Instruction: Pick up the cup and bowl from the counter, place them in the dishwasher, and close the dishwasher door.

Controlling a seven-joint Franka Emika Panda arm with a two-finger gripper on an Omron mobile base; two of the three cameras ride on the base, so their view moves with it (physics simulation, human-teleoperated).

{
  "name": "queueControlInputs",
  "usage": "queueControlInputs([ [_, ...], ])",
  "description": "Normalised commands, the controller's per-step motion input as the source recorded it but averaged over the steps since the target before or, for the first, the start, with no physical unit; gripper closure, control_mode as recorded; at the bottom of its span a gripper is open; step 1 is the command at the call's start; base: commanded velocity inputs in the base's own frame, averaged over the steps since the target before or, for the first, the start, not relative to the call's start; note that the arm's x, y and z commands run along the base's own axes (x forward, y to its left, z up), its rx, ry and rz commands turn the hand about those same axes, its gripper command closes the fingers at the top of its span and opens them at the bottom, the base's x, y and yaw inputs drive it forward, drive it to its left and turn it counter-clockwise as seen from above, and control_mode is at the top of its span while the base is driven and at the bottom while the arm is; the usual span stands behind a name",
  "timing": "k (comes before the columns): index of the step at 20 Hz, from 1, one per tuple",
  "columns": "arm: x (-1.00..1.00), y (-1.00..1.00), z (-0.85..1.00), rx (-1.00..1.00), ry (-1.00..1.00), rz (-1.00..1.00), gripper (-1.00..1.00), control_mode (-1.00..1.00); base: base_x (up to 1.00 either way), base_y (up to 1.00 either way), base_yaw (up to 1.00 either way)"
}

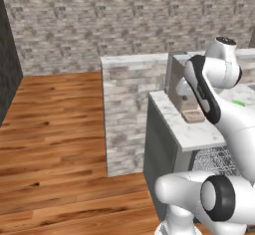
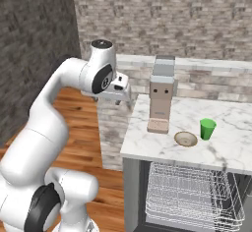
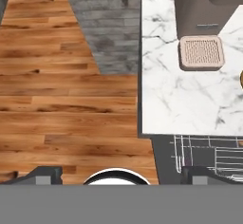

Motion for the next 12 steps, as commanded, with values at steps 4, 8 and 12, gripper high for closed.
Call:
queueControlInputs([
  [4, 0.00, -0.34, -0.19, 0.00, 0.00, 0.00, -1.00, -1.00, 0.00, 0.00, 0.00],
  [8, 0.00, -0.36, -0.24, 0.00, 0.00, 0.00, -1.00, -1.00, 0.00, 0.00, 0.00],
  [12, 0.04, -0.31, -0.29, 0.00, 0.00, 0.00, -1.00, -1.00, 0.00, 0.00, 0.00],
])
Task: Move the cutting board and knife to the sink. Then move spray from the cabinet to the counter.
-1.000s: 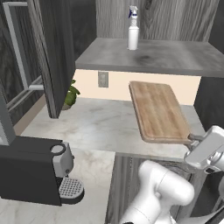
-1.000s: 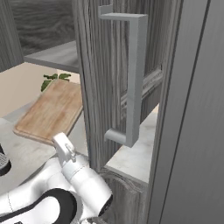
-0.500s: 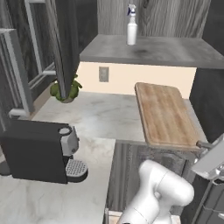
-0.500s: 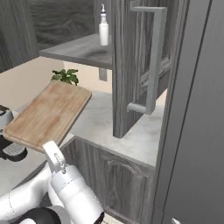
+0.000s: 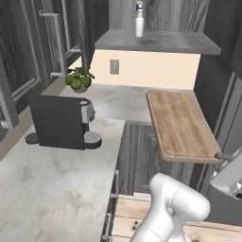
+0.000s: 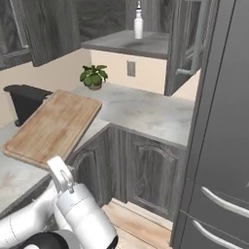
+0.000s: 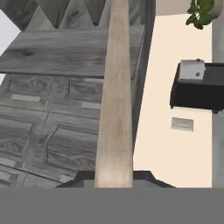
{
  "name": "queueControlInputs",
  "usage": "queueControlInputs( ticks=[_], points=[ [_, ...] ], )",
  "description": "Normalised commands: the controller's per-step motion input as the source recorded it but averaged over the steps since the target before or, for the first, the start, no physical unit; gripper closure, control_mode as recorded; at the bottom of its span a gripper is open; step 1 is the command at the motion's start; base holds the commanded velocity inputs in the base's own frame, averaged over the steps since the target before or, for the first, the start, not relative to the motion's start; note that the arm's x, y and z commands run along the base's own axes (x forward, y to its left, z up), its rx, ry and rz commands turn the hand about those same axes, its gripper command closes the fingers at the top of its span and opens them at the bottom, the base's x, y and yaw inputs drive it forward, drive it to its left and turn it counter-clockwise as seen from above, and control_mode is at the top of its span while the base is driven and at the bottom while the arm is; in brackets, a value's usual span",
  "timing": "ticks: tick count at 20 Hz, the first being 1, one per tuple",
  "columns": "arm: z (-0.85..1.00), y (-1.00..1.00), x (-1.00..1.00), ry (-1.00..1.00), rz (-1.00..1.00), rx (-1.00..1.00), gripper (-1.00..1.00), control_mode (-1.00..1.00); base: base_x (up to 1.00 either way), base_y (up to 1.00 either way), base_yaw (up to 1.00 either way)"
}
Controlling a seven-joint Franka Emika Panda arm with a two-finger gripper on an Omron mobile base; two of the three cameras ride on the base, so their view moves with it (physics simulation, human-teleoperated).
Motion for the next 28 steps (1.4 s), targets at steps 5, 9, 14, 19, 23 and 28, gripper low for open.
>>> queueControlInputs(
  ticks=[5,9,14,19,23,28],
  points=[
    [0.0,0.0,0.0,0.0,0.0,0.0,1.0,1.0,-1.0,-0.14,0.11],
    [0.0,0.0,0.0,0.0,0.0,0.0,1.0,1.0,-0.88,-0.16,0.34],
    [0.0,0.0,0.0,0.0,0.0,0.0,1.0,1.0,-0.34,-0.21,0.59],
    [0.0,0.0,0.0,0.0,0.0,0.0,1.0,1.0,-0.28,-0.26,0.74],
    [0.0,0.0,0.0,0.0,0.0,0.0,1.0,1.0,-0.32,-0.22,0.91],
    [0.0,0.0,0.0,0.0,0.0,0.0,1.0,1.0,-0.31,-0.15,0.93]
  ],
)
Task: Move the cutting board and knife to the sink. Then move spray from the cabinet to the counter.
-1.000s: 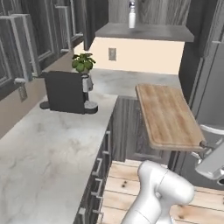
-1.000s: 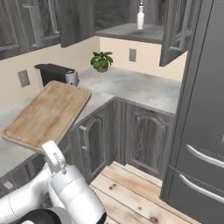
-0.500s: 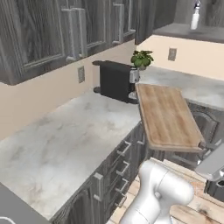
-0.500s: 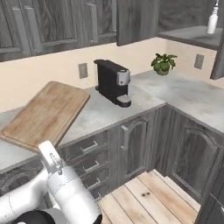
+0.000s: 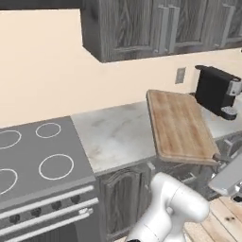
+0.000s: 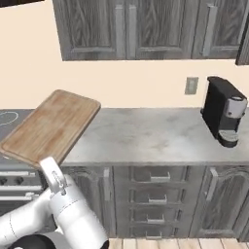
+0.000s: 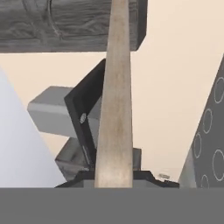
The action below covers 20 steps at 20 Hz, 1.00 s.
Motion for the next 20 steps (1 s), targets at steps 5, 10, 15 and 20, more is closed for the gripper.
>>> queueControlInputs(
  ticks=[5,10,15,20],
  points=[
    [0.0,0.0,0.0,0.0,0.0,0.0,1.0,1.0,-0.34,-0.1,0.93],
    [0.0,0.0,0.0,0.0,0.0,0.0,1.0,1.0,-0.41,-0.09,0.89],
    [0.0,0.0,0.0,0.0,0.0,0.0,1.0,1.0,-0.49,-0.02,0.83],
    [0.0,0.0,0.0,0.0,0.0,0.0,1.0,1.0,-0.51,0.0,0.8]
  ],
)
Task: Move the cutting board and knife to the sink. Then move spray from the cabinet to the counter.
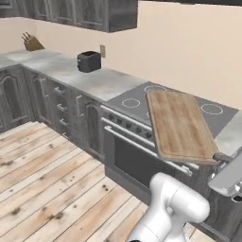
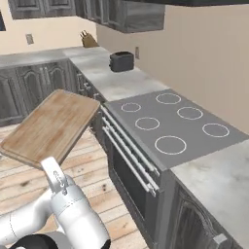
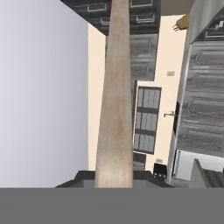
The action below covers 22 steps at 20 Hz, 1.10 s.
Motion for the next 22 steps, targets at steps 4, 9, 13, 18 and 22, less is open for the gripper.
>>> queueControlInputs(
  ticks=[4,9,13,18,22],
  points=[
    [0.0,0.0,0.0,0.0,0.0,0.0,1.0,1.0,-0.35,0.0,0.78],
    [0.0,0.0,0.0,0.0,0.0,0.0,1.0,1.0,0.42,-0.2,0.5],
    [0.0,0.0,0.0,0.0,0.0,0.0,1.0,1.0,1.0,-0.25,0.0],
    [0.0,0.0,0.0,0.0,0.0,0.0,1.0,1.0,1.0,0.26,-0.08],
    [0.0,0.0,0.0,0.0,0.0,0.0,1.0,1.0,1.0,0.71,-0.15]
  ],
)
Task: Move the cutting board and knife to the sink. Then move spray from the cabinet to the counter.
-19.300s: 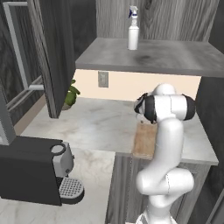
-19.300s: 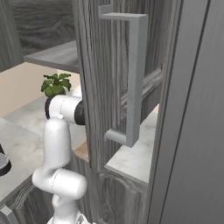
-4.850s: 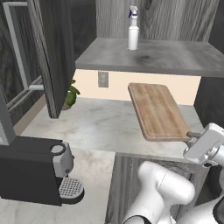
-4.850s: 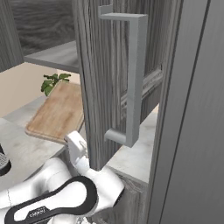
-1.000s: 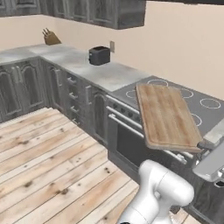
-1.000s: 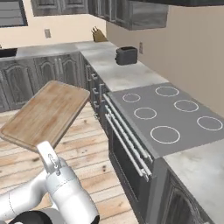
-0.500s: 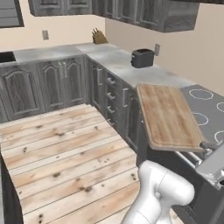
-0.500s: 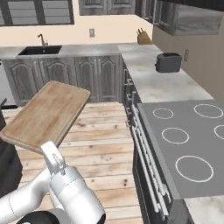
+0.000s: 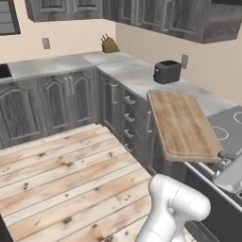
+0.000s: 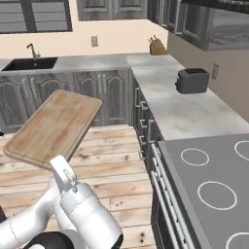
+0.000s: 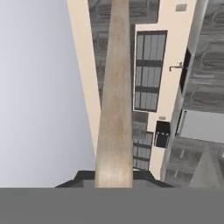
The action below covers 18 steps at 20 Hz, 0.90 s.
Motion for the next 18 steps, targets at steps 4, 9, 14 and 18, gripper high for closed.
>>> queueControlInputs(
  ticks=[4,9,14,18],
  points=[
    [0.0,0.0,0.0,0.0,0.0,0.0,1.0,1.0,1.0,0.8,-0.15],
    [0.0,0.0,0.0,0.0,0.0,0.0,1.0,1.0,1.0,0.98,-0.05],
    [0.0,0.0,0.0,0.0,0.0,0.0,1.0,1.0,1.0,0.36,0.31],
    [0.0,0.0,0.0,0.0,0.0,0.0,1.0,1.0,1.0,0.0,0.48]
  ],
)
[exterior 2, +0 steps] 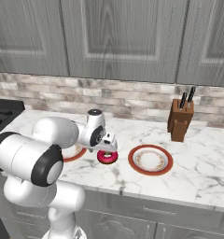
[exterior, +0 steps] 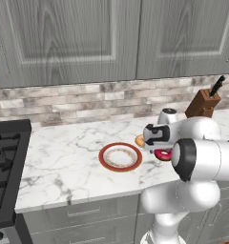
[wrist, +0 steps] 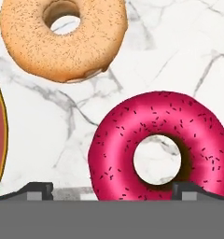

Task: Place the pastries on the plates.

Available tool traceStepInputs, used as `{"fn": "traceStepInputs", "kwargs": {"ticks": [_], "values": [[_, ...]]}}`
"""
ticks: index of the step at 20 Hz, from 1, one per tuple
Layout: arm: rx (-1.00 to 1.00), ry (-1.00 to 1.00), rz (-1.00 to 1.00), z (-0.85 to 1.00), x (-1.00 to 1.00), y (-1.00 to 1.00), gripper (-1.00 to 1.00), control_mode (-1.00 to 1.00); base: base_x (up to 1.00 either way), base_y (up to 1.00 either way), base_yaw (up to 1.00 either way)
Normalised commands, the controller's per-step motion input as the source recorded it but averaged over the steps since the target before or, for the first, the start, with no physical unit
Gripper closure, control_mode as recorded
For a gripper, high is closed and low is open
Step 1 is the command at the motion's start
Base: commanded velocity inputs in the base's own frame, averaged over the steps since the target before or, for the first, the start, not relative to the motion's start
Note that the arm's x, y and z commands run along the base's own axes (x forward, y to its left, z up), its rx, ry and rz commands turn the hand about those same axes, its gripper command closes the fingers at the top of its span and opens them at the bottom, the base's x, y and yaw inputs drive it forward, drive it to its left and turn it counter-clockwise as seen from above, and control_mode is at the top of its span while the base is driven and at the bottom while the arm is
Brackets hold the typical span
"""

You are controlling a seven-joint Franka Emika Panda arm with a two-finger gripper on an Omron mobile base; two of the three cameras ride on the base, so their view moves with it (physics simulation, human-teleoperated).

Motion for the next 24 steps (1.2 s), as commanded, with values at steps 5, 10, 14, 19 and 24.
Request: {"fn": "traceStepInputs", "kwargs": {"ticks": [5, 10, 14, 19, 24], "values": [[0.00, 0.00, 0.00, -0.15, -0.01, 0.05, -1.00, -1.00, 0.00, 0.00, 0.00], [0.00, 0.00, 0.00, -0.31, 0.00, 0.00, -1.00, -1.00, 0.00, 0.00, 0.00], [0.00, 0.00, 0.00, -0.24, 0.00, 0.00, -1.00, -1.00, 0.00, 0.00, 0.00], [0.00, -0.03, 0.00, -0.33, -0.06, 0.00, -1.00, -1.00, 0.00, 0.00, 0.00], [0.00, 0.00, 0.00, -0.04, 0.00, 0.00, 1.00, -1.00, 0.00, 0.00, 0.00]]}}
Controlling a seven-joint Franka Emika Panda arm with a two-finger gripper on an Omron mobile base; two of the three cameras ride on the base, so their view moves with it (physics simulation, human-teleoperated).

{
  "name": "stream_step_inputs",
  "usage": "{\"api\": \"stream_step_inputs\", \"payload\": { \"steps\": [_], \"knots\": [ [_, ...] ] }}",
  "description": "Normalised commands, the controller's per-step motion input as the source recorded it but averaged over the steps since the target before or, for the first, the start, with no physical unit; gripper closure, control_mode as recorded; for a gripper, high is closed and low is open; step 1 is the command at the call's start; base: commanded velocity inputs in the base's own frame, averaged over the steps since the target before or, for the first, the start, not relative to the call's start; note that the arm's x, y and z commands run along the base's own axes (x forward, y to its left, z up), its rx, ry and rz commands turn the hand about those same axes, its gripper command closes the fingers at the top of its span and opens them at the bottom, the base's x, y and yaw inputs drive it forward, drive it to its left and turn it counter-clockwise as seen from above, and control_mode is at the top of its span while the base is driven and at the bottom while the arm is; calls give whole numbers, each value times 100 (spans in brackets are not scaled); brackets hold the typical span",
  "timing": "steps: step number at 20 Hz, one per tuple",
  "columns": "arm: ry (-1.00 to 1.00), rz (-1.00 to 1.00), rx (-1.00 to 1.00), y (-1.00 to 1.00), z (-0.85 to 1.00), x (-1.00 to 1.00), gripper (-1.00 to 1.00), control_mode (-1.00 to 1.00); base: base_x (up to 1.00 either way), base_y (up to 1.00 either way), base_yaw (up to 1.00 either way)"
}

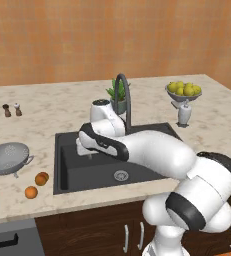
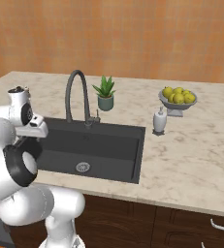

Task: Put the colander in the sink, put the apple, tangerine, peach in the colander, and turn on the sink faucet and pour water over the colander.

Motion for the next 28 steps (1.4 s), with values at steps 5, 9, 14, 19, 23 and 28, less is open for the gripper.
{"api": "stream_step_inputs", "payload": {
  "steps": [5,9,14,19,23,28],
  "knots": [
    [9,0,0,97,-12,40,-100,-100,0,0,0],
    [11,0,0,84,15,11,-100,-100,0,0,0],
    [5,0,3,66,12,0,-100,-100,0,0,0],
    [-1,-14,4,62,0,0,-100,-100,0,0,0],
    [-4,-23,0,78,0,7,-100,-100,0,0,0],
    [0,-12,0,44,0,36,-100,-100,0,0,0]
  ]
}}
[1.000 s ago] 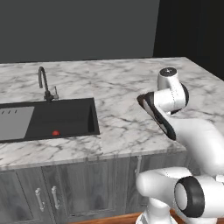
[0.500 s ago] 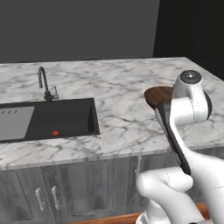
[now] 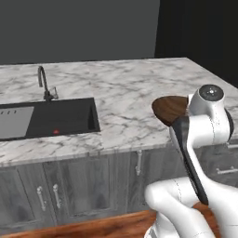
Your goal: Clear the mugs and bowl far away from the sink.
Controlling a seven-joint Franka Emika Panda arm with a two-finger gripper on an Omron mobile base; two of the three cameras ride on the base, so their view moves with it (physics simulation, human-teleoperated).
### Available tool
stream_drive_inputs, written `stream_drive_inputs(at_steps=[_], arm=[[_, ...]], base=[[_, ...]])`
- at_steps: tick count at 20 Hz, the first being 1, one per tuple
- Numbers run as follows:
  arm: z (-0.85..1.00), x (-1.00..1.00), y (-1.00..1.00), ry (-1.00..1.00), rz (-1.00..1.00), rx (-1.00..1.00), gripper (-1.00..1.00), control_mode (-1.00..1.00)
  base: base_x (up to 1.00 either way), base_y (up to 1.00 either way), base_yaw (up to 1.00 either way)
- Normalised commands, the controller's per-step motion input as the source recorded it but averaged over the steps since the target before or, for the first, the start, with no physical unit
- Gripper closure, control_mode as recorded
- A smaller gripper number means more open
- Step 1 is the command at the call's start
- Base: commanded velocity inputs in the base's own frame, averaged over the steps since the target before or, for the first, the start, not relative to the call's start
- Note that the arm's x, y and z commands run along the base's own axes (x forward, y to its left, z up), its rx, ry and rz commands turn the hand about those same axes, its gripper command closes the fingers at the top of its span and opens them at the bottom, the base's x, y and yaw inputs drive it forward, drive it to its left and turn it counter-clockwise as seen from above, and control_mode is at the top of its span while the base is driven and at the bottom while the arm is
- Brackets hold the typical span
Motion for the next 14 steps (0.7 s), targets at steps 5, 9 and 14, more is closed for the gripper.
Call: stream_drive_inputs(at_steps=[5,9,14], arm=[[0.00,0.00,0.00,0.00,0.00,0.00,1.00,1.00],[0.00,0.00,0.00,0.00,0.00,0.00,1.00,1.00],[0.00,0.00,0.00,0.00,0.00,0.00,1.00,1.00]], base=[[-0.57,0.04,-0.57],[-0.52,0.07,-0.73],[-0.50,0.31,-0.81]])
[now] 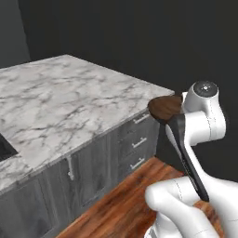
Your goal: Clear the mugs and bowl far away from the sink.
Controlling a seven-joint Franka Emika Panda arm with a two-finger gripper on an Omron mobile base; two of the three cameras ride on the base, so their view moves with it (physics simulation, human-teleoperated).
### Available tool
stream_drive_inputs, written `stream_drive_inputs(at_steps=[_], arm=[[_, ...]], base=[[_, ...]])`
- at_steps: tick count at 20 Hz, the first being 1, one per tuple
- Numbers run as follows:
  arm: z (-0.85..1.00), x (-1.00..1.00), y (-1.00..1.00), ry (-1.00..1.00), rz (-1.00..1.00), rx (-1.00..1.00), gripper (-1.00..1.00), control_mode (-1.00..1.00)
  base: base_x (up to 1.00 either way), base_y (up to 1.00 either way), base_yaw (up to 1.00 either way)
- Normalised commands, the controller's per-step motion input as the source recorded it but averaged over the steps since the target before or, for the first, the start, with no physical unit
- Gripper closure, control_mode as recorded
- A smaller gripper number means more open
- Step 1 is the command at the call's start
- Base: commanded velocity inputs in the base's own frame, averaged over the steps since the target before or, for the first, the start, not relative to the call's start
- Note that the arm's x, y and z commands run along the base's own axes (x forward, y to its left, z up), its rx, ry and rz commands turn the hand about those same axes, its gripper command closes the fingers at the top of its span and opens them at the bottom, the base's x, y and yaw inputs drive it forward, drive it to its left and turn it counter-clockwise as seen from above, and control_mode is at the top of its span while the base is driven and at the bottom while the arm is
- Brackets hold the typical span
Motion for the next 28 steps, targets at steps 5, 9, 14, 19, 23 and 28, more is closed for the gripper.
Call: stream_drive_inputs(at_steps=[5,9,14,19,23,28], arm=[[0.00,0.00,0.00,0.00,0.00,0.00,1.00,1.00],[0.00,0.00,0.00,0.00,0.00,0.00,1.00,1.00],[0.00,0.00,0.00,0.00,0.00,0.00,1.00,1.00],[0.00,0.00,0.00,0.00,0.00,0.00,1.00,1.00],[0.00,0.00,0.00,0.00,0.00,0.00,1.00,1.00],[0.00,0.00,0.00,0.00,0.00,0.00,1.00,1.00]], base=[[-0.39,0.36,-0.85],[-0.36,0.33,-0.87],[-0.38,0.41,-0.85],[-0.24,0.39,-0.86],[0.00,0.64,-0.81],[0.03,0.55,-0.72]])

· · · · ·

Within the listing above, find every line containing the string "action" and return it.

_ANSWER BOX:_
The action below covers 20 steps at 20 Hz, 1.00 s.
The action below covers 22 steps at 20 Hz, 1.10 s.
The action below covers 18 steps at 20 Hz, 0.90 s.

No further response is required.